EXERCISE REQUIREMENTS: Given the records below, transcribe each of them exactly.

DATA FOR REVIEW:
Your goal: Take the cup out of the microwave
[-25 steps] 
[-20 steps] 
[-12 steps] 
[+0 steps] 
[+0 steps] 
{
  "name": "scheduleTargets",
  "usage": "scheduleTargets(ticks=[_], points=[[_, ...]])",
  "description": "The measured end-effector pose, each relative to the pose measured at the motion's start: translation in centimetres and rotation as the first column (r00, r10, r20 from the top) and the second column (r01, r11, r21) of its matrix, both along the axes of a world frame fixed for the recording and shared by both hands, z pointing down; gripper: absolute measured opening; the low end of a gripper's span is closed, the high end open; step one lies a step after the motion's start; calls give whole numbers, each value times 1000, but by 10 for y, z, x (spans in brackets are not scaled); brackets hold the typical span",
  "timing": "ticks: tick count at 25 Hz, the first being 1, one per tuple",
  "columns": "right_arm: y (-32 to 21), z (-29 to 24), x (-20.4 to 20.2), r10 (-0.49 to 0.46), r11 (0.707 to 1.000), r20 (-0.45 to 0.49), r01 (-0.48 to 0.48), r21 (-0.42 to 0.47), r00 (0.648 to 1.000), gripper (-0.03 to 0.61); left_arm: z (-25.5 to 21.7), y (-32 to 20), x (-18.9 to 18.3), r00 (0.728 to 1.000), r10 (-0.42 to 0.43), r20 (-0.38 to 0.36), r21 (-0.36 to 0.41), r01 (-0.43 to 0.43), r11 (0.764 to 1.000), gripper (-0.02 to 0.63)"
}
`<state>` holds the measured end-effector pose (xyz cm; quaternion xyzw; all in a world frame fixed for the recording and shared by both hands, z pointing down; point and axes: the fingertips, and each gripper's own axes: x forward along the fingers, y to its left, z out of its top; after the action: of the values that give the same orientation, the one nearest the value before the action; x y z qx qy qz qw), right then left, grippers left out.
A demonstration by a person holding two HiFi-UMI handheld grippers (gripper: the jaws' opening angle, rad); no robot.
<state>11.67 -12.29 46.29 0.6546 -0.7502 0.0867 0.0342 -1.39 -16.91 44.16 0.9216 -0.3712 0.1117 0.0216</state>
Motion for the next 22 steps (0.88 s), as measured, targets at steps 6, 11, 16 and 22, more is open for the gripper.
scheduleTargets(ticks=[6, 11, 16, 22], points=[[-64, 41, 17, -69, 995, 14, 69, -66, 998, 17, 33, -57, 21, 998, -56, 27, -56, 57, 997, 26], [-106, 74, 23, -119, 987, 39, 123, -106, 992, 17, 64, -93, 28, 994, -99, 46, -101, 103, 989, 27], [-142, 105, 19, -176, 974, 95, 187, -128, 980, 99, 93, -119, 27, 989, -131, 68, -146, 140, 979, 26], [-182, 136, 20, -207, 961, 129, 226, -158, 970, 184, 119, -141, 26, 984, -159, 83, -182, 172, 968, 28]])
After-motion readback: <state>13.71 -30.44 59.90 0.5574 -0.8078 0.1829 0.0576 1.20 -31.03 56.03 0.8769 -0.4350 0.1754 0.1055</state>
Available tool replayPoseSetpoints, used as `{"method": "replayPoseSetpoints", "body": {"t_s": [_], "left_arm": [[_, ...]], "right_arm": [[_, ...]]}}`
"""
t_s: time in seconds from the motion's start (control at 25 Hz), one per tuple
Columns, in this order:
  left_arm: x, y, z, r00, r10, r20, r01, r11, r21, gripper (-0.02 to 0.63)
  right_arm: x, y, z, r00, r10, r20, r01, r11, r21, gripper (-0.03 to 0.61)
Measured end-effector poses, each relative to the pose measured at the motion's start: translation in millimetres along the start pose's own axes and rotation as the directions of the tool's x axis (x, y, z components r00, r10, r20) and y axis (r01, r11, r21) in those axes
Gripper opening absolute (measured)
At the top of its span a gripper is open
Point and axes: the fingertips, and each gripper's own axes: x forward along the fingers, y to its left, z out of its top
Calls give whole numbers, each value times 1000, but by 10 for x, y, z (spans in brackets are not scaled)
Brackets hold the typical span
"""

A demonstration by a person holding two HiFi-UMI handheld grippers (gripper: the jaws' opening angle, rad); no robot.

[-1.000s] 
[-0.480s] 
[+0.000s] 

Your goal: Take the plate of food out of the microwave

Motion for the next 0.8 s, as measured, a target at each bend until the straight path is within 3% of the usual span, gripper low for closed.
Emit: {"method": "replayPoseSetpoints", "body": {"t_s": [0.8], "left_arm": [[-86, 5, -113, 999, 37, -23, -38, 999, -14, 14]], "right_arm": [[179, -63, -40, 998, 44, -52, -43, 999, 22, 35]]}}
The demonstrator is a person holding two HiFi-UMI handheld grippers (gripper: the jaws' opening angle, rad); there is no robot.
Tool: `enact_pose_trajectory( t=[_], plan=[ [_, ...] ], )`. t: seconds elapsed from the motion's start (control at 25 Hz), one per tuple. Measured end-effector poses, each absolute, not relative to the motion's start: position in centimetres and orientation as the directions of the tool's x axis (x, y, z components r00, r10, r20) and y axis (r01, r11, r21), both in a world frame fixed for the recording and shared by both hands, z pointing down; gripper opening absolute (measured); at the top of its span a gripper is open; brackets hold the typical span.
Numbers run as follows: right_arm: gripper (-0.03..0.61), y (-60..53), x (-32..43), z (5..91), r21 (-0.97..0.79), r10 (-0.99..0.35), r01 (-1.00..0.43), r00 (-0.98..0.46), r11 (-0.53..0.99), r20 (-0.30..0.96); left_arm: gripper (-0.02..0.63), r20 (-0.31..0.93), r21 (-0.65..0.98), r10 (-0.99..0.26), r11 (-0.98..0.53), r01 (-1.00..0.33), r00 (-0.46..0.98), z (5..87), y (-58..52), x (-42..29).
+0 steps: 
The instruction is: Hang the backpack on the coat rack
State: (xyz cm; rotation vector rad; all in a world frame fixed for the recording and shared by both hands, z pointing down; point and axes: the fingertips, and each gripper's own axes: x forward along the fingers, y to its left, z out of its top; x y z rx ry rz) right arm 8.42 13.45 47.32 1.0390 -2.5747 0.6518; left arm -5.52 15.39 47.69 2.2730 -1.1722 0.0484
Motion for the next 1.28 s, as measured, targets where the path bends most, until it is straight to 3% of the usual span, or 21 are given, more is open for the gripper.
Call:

SOLUTION FOR THIS EXERCISE:
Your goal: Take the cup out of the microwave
[-25 steps] 
[-20 steps] 
[-12 steps] 
[+0 steps] 
[+0 steps] 
{
  "name": "scheduleTargets",
  "usage": "scheduleTargets(ticks=[_], points=[[_, ...]])",
  "description": "The measured end-effector pose, each relative to the pose measured at the motion's start: translation in centimetres and rotation as the first column (r00, r10, r20 from the top) and the second column (r01, r11, r21) of its matrix, both along the axes of a world frame fixed for the recording and shared by both hands, z pointing down; gripper: absolute measured opening; the low end of a gripper's span is closed, the high end open; step one lies a step after the motion's start; calls give whole numbers, each value times 1000, but by 10 for y, z, x (spans in brackets are not scaled); brackets hold the typical span",
  "timing": "ticks: tick count at 25 Hz, the first being 1, one per tuple",
  "columns": "right_arm: y (-32 to 21), z (-29 to 24), x (-20.4 to 20.2), r10 (-0.49 to 0.46), r11 (0.707 to 1.000), r20 (-0.45 to 0.49), r01 (-0.48 to 0.48), r21 (-0.42 to 0.47), r00 (0.648 to 1.000), gripper (-0.03 to 0.61); left_arm: z (-25.5 to 21.7), y (-32 to 20), x (-18.9 to 18.3), r00 (0.728 to 1.000), r10 (-0.42 to 0.43), r20 (-0.38 to 0.36), r21 (-0.36 to 0.41), r01 (-0.43 to 0.43), r11 (0.764 to 1.000), gripper (-0.02 to 0.63)"
}
`<state>` holds the measured end-effector pose (xyz cm; quaternion xyzw; all in a world frame fixed for the recording and shared by both hands, z pointing down; point and axes: the fingertips, and each gripper's own axes: x forward along the fingers, y to its left, z out of its top; after the action: of the values that give the same orientation, the one nearest the value before the action; x y z qx qy qz qw), right then left, grippers left out.
A demonstration by a person holding two HiFi-UMI handheld grippers (gripper: the jaws' opening angle, rad); no robot.
<state>11.67 -12.29 46.29 0.6546 -0.7502 0.0867 0.0342 -1.39 -16.91 44.16 0.9216 -0.3712 0.1117 0.0216</state>
Motion for the next 22 steps (0.88 s), as measured, targets at steps 6, 11, 16 and 22, more is open for the gripper.
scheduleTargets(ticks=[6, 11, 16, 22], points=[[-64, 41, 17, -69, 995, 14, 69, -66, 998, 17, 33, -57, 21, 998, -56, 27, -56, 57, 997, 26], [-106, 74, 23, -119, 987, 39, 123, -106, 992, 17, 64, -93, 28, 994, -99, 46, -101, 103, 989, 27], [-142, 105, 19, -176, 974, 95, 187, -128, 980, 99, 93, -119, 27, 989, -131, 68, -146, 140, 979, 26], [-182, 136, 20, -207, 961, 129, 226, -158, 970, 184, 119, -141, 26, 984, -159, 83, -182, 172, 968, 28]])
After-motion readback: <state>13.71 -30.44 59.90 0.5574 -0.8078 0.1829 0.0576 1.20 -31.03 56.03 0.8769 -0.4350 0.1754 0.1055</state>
Available tool replayPoseSetpoints, used as `{"method": "replayPoseSetpoints", "body": {"t_s": [_], "left_arm": [[_, ...]], "right_arm": [[_, ...]]}}`
"""
t_s: time in seconds from the motion's start (control at 25 Hz), one per tuple
Columns, in this order:
  left_arm: x, y, z, r00, r10, r20, r01, r11, r21, gripper (-0.02 to 0.63)
  right_arm: x, y, z, r00, r10, r20, r01, r11, r21, gripper (-0.03 to 0.61)
Measured end-effector poses, each relative to the pose measured at the motion's start: translation in millimetres along the start pose's own axes and rotation as the directions of the tool's x axis (x, y, z components r00, r10, r20) and y axis (r01, r11, r21) in those axes
Gripper opening absolute (measured)
At the top of its span a gripper is open
Point and axes: the fingertips, and each gripper's own axes: x forward along the fingers, y to its left, z out of its top
Calls give whole numbers, each value times 1000, but by 10 for x, y, z (spans in brackets are not scaled)
Brackets hold the typical span
"""

A demonstration by a person holding two HiFi-UMI handheld grippers (gripper: the jaws' opening angle, rad); no robot.

[-1.000s] 
[-0.480s] 
[+0.000s] 

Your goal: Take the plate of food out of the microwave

Motion for the next 0.8 s, as measured, a target at each bend until the straight path is within 3% of the usual span, gripper low for closed.
Emit: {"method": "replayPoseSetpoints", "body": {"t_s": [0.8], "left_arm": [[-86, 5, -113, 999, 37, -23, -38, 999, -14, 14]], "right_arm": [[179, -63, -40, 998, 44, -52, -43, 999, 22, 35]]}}
The demonstrator is a person holding two HiFi-UMI handheld grippers (gripper: the jaws' opening angle, rad); there is no robot.
Tool: `enact_pose_trajectory( t=[_], plan=[ [_, ...] ], )`. t: seconds elapsed from the motion's start (control at 25 Hz), one per tuple. Measured end-effector poses, each absolute, not relative to the motion's start: position in centimetres and orientation as the directions of the tool's x axis (x, y, z components r00, r10, r20) and y axis (r01, r11, r21), both in a world frame fixed for the recording and shared by both hands, z pointing down; gripper opening absolute (measured); at the top of its span a gripper is open; brackets hold the typical span.
Numbers run as follows: right_arm: gripper (-0.03..0.61), y (-60..53), x (-32..43), z (5..91), r21 (-0.97..0.79), r10 (-0.99..0.35), r01 (-1.00..0.43), r00 (-0.98..0.46), r11 (-0.53..0.99), r20 (-0.30..0.96); left_arm: gripper (-0.02..0.63), r20 (-0.31..0.93), r21 (-0.65..0.98), r10 (-0.99..0.26), r11 (-0.98..0.53), r01 (-1.00..0.33), r00 (-0.46..0.98), z (5..87), y (-58..52), x (-42..29).
+0 steps: 
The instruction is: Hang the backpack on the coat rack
State: (xyz cm; rotation vector rad; all in a world frame fixed for the recording and shared by both hands, z pointing down; point and axes: the fingertips, and each gripper's own axes: x forward along the fingers, y to its left, z out of its top; x y z rx ry rz) right arm 8.42 13.45 47.32 1.0390 -2.5747 0.6518; left arm -5.52 15.39 47.69 2.2730 -1.1722 0.0484
Motion for the next 1.28 s, as measured, targets where the path bends most, until it is straight to 3% of the usual span, or 21 are given, more is open for the gripper.
Call:

Nothing more belongs to the answer.